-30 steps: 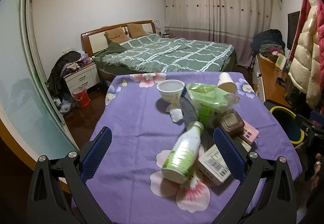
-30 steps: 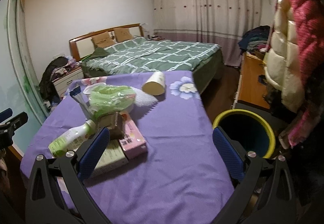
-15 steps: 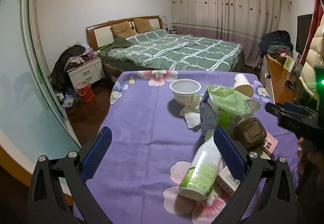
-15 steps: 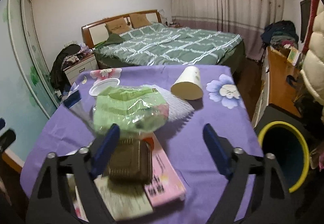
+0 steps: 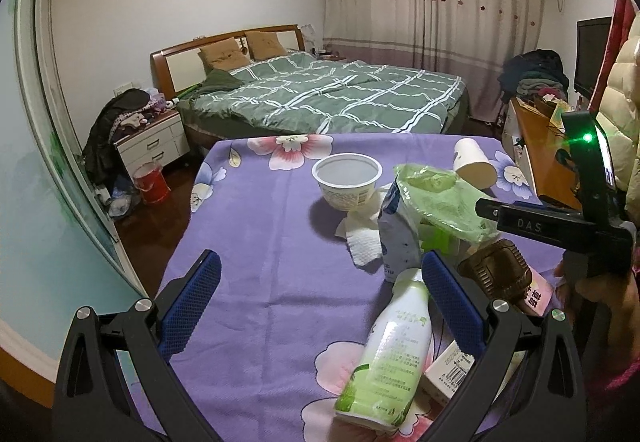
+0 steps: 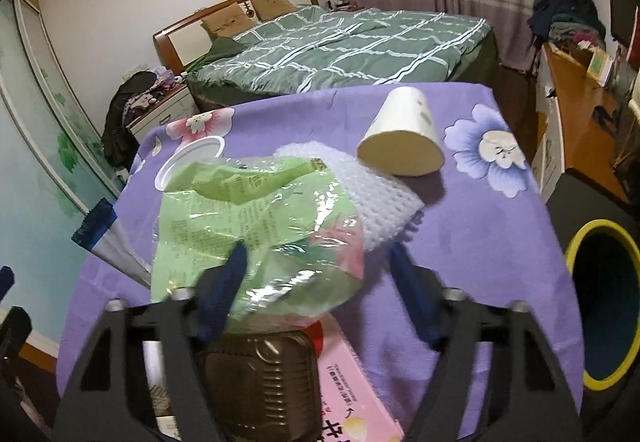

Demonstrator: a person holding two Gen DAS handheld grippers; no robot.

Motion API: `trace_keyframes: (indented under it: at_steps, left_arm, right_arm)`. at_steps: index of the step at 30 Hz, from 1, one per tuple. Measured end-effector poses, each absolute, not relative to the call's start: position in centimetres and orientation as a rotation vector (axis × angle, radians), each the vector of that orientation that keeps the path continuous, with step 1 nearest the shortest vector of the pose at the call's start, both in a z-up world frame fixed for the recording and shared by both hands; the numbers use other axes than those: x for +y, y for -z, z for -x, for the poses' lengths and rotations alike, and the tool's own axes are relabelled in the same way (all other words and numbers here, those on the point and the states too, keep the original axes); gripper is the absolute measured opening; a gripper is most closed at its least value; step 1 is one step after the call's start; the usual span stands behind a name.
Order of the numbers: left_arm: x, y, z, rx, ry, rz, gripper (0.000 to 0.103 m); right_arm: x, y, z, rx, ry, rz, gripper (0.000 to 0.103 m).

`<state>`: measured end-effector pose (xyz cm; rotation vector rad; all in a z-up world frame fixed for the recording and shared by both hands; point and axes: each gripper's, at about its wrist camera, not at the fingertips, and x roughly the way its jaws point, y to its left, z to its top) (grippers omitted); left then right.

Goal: Collect trash
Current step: 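Reach the right tool to the green plastic bag and grasp it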

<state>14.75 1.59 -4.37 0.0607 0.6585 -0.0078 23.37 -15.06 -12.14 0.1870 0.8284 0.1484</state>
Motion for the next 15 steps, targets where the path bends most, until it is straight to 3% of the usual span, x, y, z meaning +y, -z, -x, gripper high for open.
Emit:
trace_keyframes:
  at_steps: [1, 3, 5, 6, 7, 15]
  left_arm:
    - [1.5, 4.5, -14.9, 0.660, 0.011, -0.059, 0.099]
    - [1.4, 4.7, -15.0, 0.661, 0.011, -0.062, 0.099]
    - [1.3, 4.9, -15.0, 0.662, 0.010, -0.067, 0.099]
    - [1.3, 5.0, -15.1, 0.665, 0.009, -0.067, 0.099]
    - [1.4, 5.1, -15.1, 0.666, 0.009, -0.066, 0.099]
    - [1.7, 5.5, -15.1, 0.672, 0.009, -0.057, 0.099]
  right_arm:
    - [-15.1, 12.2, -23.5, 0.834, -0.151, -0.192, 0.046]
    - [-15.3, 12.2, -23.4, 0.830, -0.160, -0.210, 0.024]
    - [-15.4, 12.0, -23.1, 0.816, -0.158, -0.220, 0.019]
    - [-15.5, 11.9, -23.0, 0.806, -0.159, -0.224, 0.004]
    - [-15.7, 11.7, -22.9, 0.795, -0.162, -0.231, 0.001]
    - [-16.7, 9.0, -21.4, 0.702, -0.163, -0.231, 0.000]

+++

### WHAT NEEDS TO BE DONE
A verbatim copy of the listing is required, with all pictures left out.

### ANSWER TO THIS TASK
-30 steps: 
-30 steps: 
-15 steps: 
-15 steps: 
+0 steps: 
+0 steps: 

Demonstrator: a person holding two Gen DAS handheld grippers; no robot.

Motion API: `trace_keyframes: (indented under it: at_steps, left_arm, right_arm)`. at_steps: index of the step at 30 Hz, from 1, one per tuple. Measured end-effector poses, each absolute, not relative to the call's start: position in centimetres and orientation as a rotation vector (axis × angle, radians), each the vector of that orientation that keeps the path continuous, with step 1 nearest the shortest vector of the pose at the call's start, both in a z-up world frame fixed for the recording and shared by both hands; the numbers use other axes than those: x for +y, y for -z, z for -x, for the poses' lengths and rotations alike, and the tool's own axes are relabelled in the same way (all other words and numbers here, those on the point and the states too, keep the original axes); gripper is the absolute measured opening; a gripper is most closed at its least value; step 1 is one step after the call's start; the usual span stands behind a name.
Order of the numbers: left_arm: x, y, z, rx, ry, rz, gripper (0.000 to 0.103 m); right_arm: x, y, z, rx, ry, rz, gripper (0.000 to 0.103 m).

`<state>`: measured end-effector pose (xyz cm; rotation vector rad; all in a z-up world frame fixed for the recording and shared by both hands; point and axes: each gripper's, at about its wrist camera, not at the fingertips, and x roughly the way its jaws point, y to its left, z to its top) (grippers omitted); left then right.

Goal: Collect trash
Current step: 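Reach the right tool to the green plastic bag and grasp it
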
<state>14.75 1.59 -4.37 0.0607 0.6585 -0.0078 23.37 -15.06 -12.14 0.1870 0.8284 0.1484</state>
Motion for the next 15 steps, targets where the path bends most, until it is straight to 3% of the usual span, x, y, z meaning +y, -z, -x, gripper high for open.
Emit:
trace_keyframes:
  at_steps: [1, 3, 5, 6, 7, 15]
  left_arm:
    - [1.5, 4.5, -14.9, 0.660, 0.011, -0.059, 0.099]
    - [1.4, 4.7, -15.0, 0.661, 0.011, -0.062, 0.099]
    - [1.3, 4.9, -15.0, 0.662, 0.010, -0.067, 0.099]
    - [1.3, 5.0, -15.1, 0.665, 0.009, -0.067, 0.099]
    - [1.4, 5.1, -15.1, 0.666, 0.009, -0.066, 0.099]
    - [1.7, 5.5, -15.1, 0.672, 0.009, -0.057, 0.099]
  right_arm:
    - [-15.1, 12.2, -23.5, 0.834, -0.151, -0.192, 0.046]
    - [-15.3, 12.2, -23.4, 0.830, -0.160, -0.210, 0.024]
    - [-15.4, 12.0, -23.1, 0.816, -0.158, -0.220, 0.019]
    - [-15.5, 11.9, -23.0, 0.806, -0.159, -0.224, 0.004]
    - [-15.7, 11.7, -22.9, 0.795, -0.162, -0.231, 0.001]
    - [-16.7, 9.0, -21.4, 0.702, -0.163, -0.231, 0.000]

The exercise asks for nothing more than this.